Syria’s Lebanese refugees remain defiant

untitled35.bmpZABADANI, Syria (Reuters) – Lebanese refugees gather around a small black and white television set at this Syrian summer resort chanting “God is great” every time Hizbollah’s station announces Israeli casualties.

“Damn them. They left nothing in our neighborhood. They destroyed the school, the local charity, mosque, houses,” said Mohammad Sayeed, a resident of Baalbek, a city in the Bekaa Valley famous for its majestic Roman temple.

“The only thing I could really compare the bombing to is pictures of European cities in World War Two,” he said.

 

Syrian authorities have housed around 600 refugees from the south and the Bekaa valley at a scout camp in Zabadani, a resort on the foothills of the mountain range separating Syria from Lebanon.

More than 150,000 Lebanese have fled to Syria since Hizbollah’s capture of two Israeli soldiers on July 12 sparked an Israeli offensive. The United Nations expects the number to double over the next three months.

The Syrian government has already accommodated an estimated 20,000 people in schools, camps and other public buildings.

The majority of the arrivals are staying with relatives and friends — Syria and Lebanon were only carved into separate states in 1920.

With admiration for Hizbollah and its charismatic leader Sayyed Hassan Nasrallah running high, ordinary Syrians have even taken in Lebanese they do not know.  
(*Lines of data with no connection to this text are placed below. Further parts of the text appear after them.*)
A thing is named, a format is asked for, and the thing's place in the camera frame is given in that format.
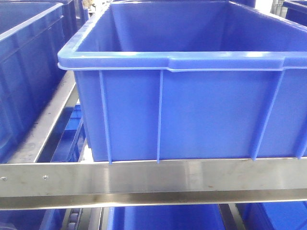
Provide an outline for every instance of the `metal shelf frame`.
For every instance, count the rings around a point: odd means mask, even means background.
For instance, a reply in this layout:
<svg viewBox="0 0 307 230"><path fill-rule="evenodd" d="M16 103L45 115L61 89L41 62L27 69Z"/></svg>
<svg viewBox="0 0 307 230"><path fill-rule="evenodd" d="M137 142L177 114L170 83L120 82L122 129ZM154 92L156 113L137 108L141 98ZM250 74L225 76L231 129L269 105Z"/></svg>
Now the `metal shelf frame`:
<svg viewBox="0 0 307 230"><path fill-rule="evenodd" d="M307 158L37 163L56 147L54 133L77 99L68 71L25 142L0 164L0 209L307 200Z"/></svg>

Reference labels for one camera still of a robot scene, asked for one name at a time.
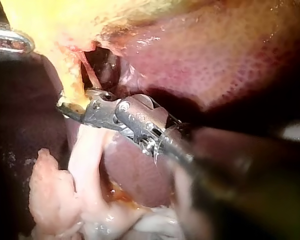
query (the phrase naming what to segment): metal instrument jaw
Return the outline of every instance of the metal instrument jaw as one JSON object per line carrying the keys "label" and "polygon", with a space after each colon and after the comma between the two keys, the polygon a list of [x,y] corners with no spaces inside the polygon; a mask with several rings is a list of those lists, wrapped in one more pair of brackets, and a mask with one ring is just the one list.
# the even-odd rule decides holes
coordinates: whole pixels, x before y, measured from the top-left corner
{"label": "metal instrument jaw", "polygon": [[85,112],[80,113],[71,107],[71,104],[62,102],[63,93],[60,94],[57,110],[60,111],[66,118],[70,118],[81,124],[95,127],[106,128],[115,131],[123,131],[127,127],[117,122],[115,109],[120,101],[114,94],[108,91],[103,91],[97,88],[86,90],[86,95],[90,98],[90,103],[86,107]]}
{"label": "metal instrument jaw", "polygon": [[0,51],[31,53],[35,49],[33,40],[24,33],[12,31],[9,24],[0,22]]}
{"label": "metal instrument jaw", "polygon": [[73,110],[61,101],[57,109],[81,124],[118,131],[151,157],[166,128],[181,123],[144,94],[117,98],[111,92],[96,88],[87,89],[85,93],[91,101],[84,113]]}

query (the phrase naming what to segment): screw
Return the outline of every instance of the screw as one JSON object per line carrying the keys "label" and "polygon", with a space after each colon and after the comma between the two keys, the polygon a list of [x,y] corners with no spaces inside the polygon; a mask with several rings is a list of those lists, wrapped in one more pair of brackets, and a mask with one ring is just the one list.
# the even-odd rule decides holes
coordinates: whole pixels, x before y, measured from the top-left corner
{"label": "screw", "polygon": [[119,104],[120,112],[126,112],[130,108],[130,103],[127,101],[123,101]]}
“Nasrallah is the uncrowned Arab king,” a leading Syrian businessman said.

UNDERCLASS

Most of the refuges needing housing, food and medicine are Shi’ite, from the Lebanese underclass, from which Hizbollah and Amal, a smaller Shi’ite party, draw their support.

They came from the “misery belt” around Beirut and from poor villages like Nabi Sheet in the mountains bordering Syria, the birthplace of late Hizbollah leader Abbas Musawi, who was killed with his wife and son Yasser by an Israeli helicopter strike in 1992.

 

Although Israeli bombing have cost many refugees their homes in Lebanon — some fled without their passports — support for Nasrallah runs strong.

Ali Hamieh Taraya from the Bekaa came to Syria wearing only his pyjamas. But he was stoic, saying the Lebanese have grown accustomed to Israeli attacks.

“Bombs were falling everywhere and we didn’t have time to take anything. I don’t know what happened to my home,” he said.

“Don’t believe the shallow media. This is a historic war. It didn’t start two weeks ago. It began when Israel invaded Lebanon in 1982, and even decades before, when the Zionists stole Palestine.”

Zeinab Yasmin, who fled from the southern town of Nabatiyeh, said: “Israel has audacity to call Hizbollah terrorist, when it bombed cities, towns and villages. Hizbollah only attacked its soldiers to free our prisoners of war.”

Refugees from southern Lebanon described more ferocious Israeli bombing.

Khadija Hassan from Teeba, a village three km (two miles) away from the front, left her 85-year-old husband behind.

“He simply refused to leave although he is sick and there is no one to care for him,” He didn’t leave during two decades of Israeli occupation and he wasn’t ready to leave now,” she said.